- Opening Delimiter -
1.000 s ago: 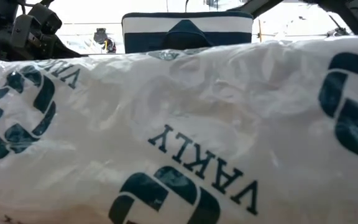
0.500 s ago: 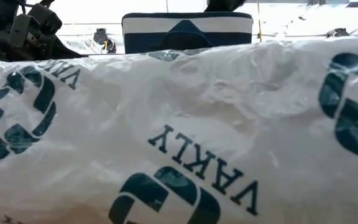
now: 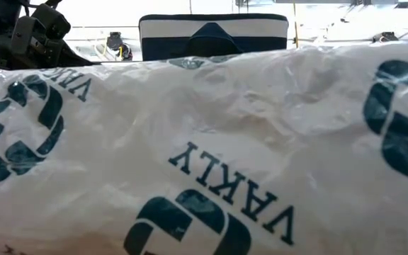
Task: Pick & place medical supplies in basket/bin
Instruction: Put the white pill bottle into the blue bin
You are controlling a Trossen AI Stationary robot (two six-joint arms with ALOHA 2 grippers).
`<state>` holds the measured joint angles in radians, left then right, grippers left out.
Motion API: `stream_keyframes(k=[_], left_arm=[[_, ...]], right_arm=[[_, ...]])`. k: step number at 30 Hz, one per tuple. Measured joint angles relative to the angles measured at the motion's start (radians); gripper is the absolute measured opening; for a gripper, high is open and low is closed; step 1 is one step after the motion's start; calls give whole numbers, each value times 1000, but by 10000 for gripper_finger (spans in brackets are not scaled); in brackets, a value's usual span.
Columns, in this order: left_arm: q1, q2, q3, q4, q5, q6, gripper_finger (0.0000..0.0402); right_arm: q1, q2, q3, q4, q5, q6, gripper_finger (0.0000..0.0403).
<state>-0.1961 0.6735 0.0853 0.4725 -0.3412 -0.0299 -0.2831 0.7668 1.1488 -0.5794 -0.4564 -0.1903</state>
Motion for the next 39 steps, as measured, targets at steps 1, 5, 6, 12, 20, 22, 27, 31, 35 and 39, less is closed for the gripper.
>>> stream_keyframes(k=[1,5,6,12,20,22,27,31,35,39], left_arm=[[0,0,0,0,0,0,8],[0,0,0,0,0,0,8],[0,0,0,0,0,0,8],[0,0,0,0,0,-10,8],[0,0,0,-8,0,-46,8],[0,0,0,-17,0,-82,8],[0,0,0,-45,0,-114,8],[-4,10,0,-43,10,-136,8],[-46,61,0,22,21,-78,8],[-141,142,55,147,16,40,8]], right_arm=[[5,-59,-76,59,-7,31,12],[20,-269,-384,272,-43,145,2],[22,-311,-457,325,-43,177,3],[24,-467,-770,590,-42,257,1],[24,-504,-964,814,-18,263,1],[24,-504,-1003,861,7,269,1],[23,-504,-1054,866,14,266,0],[23,-504,-1060,866,13,250,0],[23,-504,-1060,866,11,233,0],[23,-504,-1060,866,10,223,0]])
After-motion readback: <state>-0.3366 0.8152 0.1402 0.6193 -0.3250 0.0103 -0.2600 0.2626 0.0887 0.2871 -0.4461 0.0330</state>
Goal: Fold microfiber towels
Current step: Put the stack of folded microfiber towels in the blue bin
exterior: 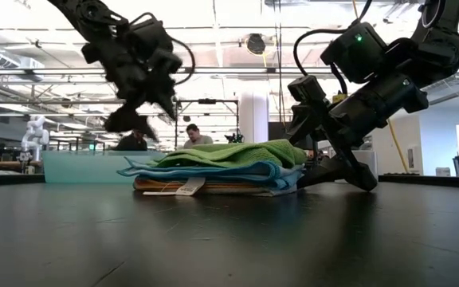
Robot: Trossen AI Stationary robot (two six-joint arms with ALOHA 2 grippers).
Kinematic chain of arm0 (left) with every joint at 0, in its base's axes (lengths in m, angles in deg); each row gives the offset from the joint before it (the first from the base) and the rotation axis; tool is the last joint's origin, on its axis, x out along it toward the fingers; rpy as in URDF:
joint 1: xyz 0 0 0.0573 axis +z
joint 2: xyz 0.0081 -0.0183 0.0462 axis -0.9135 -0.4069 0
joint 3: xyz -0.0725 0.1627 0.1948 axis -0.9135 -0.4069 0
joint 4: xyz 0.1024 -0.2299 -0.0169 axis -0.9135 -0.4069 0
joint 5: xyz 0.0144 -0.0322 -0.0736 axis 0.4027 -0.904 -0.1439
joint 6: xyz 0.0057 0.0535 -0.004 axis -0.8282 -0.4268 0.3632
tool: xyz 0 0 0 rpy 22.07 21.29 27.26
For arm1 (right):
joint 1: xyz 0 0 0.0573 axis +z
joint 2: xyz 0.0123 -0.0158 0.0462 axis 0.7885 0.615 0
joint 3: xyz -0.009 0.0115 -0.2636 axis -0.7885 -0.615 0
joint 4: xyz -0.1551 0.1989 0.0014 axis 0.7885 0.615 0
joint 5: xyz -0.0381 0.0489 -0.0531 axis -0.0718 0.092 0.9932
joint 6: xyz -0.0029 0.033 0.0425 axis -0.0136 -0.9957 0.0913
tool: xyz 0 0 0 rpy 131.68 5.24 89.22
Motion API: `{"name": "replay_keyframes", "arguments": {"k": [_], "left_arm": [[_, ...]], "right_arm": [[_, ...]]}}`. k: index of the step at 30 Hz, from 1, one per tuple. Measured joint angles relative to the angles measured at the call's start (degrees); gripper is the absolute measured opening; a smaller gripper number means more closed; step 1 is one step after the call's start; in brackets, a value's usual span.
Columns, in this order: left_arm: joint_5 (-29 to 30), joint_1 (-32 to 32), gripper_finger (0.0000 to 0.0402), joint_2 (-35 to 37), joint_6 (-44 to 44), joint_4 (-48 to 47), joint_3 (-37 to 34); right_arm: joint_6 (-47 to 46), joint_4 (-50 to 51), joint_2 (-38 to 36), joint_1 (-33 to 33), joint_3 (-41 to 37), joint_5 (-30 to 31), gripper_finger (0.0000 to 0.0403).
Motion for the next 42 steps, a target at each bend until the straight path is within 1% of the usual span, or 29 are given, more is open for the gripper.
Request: {"name": "replay_keyframes", "arguments": {"k": [2, 9, 11, 13, 15, 18, 24, 28, 31, 33, 35, 37, 39, 42], "left_arm": [[1.8, -0.5, 0.0251, -0.1, -0.6, -1.4, -0.1], [6.8, -1.2, 0.0251, -1.9, 0.3, 0.5, 0.1], [6.7, -1.1, 0.0251, -2.8, 0.4, 0.4, -0.1], [4.9, -1.2, 0.0251, -4.1, 0.6, 4.1, 0.1], [2.8, -1.2, 0.0251, -5.6, 1.0, 5.8, 0.0], [1.9, -1.5, 0.0251, -7.9, 1.6, 8.4, 0.1], [1.9, -1.5, 0.0250, -10.5, 1.4, 6.6, 0.0], [1.9, -1.5, 0.0250, -10.2, 1.2, 7.1, 0.4], [2.2, -1.5, 0.0250, -8.6, 0.9, 6.8, 1.4], [3.8, -1.5, 0.0250, -7.8, 0.5, 5.8, 2.2], [6.0, -1.5, 0.0250, -7.3, 0.1, 1.8, 2.6], [8.3, -1.5, 0.0250, -7.3, -0.2, 0.1, 3.2], [8.8, -1.5, 0.0250, -7.3, -0.2, -2.6, 3.3], [9.0, -1.7, 0.0250, -7.4, -0.2, -2.4, 3.2]], "right_arm": [[0.0, 0.0, 0.0, 0.0, 0.0, 0.0, 0.0265], [0.0, -0.3, 0.0, 0.0, 0.0, 0.0, 0.0265], [0.0, -0.4, 0.0, 0.0, 0.0, 0.0, 0.0265], [0.1, -0.4, 0.0, 0.0, 0.0, 0.1, 0.0265], [0.1, -0.5, 0.0, 0.0, 0.0, 0.0, 0.0265], [0.2, -0.4, 0.0, 0.0, 0.0, 0.1, 0.0265], [0.2, -0.1, 0.0, 0.0, 0.0, 0.1, 0.0265], [0.2, 0.1, 0.0, 0.0, 0.0, 0.0, 0.0265], [0.2, 0.1, 0.0, 0.0, 0.0, 0.0, 0.0265], [0.2, 0.0, 0.0, 0.0, 0.0, 0.0, 0.0265], [0.2, 0.0, 0.0, 0.0, 0.0, 0.0, 0.0265], [0.2, -0.1, 0.0, 0.0, 0.0, 0.0, 0.0265], [0.2, 0.0, 0.0, 0.0, 0.0, 0.0, 0.0265], [0.2, -0.1, 0.0, 0.0, 0.0, -0.1, 0.0265]]}}
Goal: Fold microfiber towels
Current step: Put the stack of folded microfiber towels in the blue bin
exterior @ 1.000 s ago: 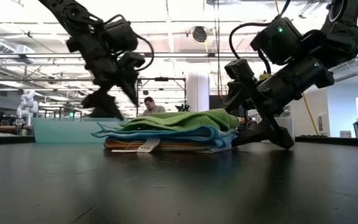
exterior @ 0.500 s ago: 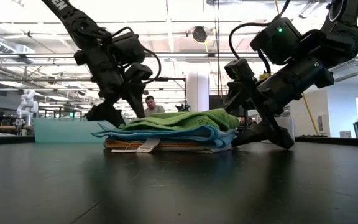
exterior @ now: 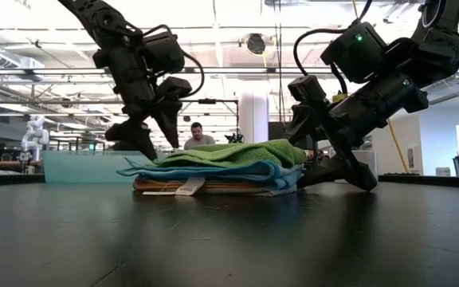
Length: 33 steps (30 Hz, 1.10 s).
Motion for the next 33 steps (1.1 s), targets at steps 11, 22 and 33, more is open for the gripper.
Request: {"name": "replay_keyframes", "arguments": {"k": [11, 22, 33], "left_arm": [[1.6, 0.0, 0.0250, 0.0, -0.7, 0.7, 0.0], [1.2, 0.0, 0.0250, 0.0, -0.2, 3.2, -2.0], [-0.7, -0.1, 0.0250, -4.2, -0.3, 6.4, -2.0]], "right_arm": [[0.0, 0.0, 0.0, 0.0, 0.0, 0.0, 0.0265], [0.0, 0.0, 0.0, 0.0, 0.0, 0.1, 0.0265], [0.0, -0.1, 0.0, 0.0, 0.0, 0.1, 0.0265]]}}
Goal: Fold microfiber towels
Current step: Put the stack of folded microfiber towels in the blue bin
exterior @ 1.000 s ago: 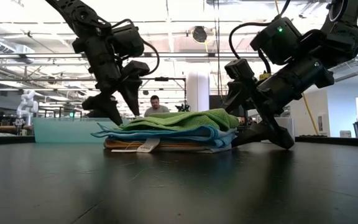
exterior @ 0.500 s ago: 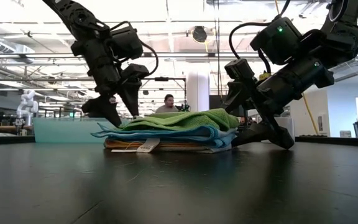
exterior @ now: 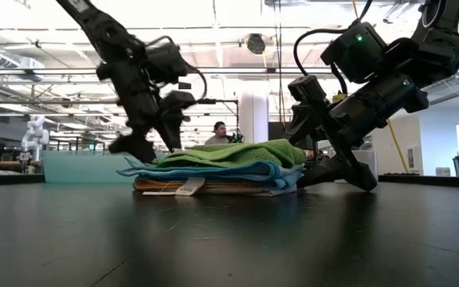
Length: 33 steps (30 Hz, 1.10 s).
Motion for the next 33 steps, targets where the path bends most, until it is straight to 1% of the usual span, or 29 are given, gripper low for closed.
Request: {"name": "replay_keyframes", "arguments": {"k": [3, 8, 13, 18, 23, 29, 33], "left_arm": [[-1.2, -0.1, 0.0250, -2.4, 0.0, 0.3, -0.1], [-1.5, -0.1, 0.0250, -2.7, 0.2, 3.8, 0.1], [-2.9, -0.3, 0.0250, -2.7, 1.4, 7.8, 0.1], [-3.4, -0.5, 0.0250, -2.7, 1.1, 6.5, 0.1], [-4.0, -0.5, 0.0250, -2.7, -0.2, 1.3, 0.1], [-9.6, -0.5, 0.0250, -2.7, -1.0, 1.7, 0.1], [-11.5, -0.4, 0.0250, -1.9, -2.1, 0.8, 0.1]], "right_arm": [[-0.2, -0.2, 0.0, 0.0, 0.0, 0.0, 0.0265], [-0.2, -0.2, 0.0, 0.0, 0.0, -0.1, 0.0265], [-0.1, 0.9, 0.0, 0.0, 0.1, 0.0, 0.0265], [0.0, 3.2, -0.1, 0.0, 0.1, 0.7, 0.0265], [0.0, 4.3, -0.1, 0.0, 0.1, 1.6, 0.0265], [0.0, 4.5, -0.1, 0.0, 0.1, 1.6, 0.0265], [0.0, 4.6, -0.1, 0.0, 0.1, 1.6, 0.0265]]}}
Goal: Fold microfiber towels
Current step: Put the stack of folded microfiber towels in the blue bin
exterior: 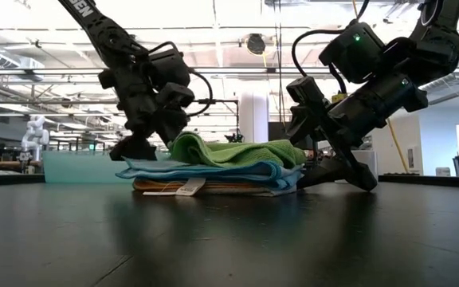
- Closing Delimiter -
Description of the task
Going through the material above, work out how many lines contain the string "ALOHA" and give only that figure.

Answer to this exercise
2